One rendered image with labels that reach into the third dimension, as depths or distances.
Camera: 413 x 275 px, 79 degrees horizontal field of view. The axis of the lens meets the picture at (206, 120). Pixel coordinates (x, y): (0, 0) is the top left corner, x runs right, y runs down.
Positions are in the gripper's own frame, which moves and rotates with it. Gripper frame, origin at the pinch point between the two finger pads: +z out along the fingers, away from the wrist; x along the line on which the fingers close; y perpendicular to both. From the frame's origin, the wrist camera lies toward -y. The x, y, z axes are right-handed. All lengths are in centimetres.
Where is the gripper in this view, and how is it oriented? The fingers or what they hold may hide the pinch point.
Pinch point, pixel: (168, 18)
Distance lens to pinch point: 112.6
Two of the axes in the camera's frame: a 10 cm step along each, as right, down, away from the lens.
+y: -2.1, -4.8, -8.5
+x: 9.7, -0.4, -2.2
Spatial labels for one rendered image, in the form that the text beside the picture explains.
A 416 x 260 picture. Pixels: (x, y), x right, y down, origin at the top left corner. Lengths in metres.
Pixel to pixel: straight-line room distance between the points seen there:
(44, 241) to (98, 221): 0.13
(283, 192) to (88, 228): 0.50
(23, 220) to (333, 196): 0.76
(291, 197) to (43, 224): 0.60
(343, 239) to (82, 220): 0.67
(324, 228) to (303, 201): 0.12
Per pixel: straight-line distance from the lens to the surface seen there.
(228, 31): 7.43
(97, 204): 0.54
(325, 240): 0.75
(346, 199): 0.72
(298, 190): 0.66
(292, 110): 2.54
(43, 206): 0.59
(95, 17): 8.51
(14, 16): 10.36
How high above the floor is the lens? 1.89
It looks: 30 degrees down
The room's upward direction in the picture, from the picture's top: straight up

* _WORK INSTRUCTION_: Scan the records above for the word "frame". Copy each line that has it.

* _RESPONSE FOR THIS EXERCISE_:
Positions are in the gripper's own frame, which moves and rotates with it. Gripper frame, origin at the pinch point between the two finger pads: +z out along the fingers, away from the wrist; x along the line on which the fingers close; y perpendicular to both. From the frame's origin, the wrist camera lies toward -y. The x, y, z axes are right-handed. All lengths are in centimetres.
Two of the axes in the camera's frame: a 10 cm step along each, as right, down, away from the lens.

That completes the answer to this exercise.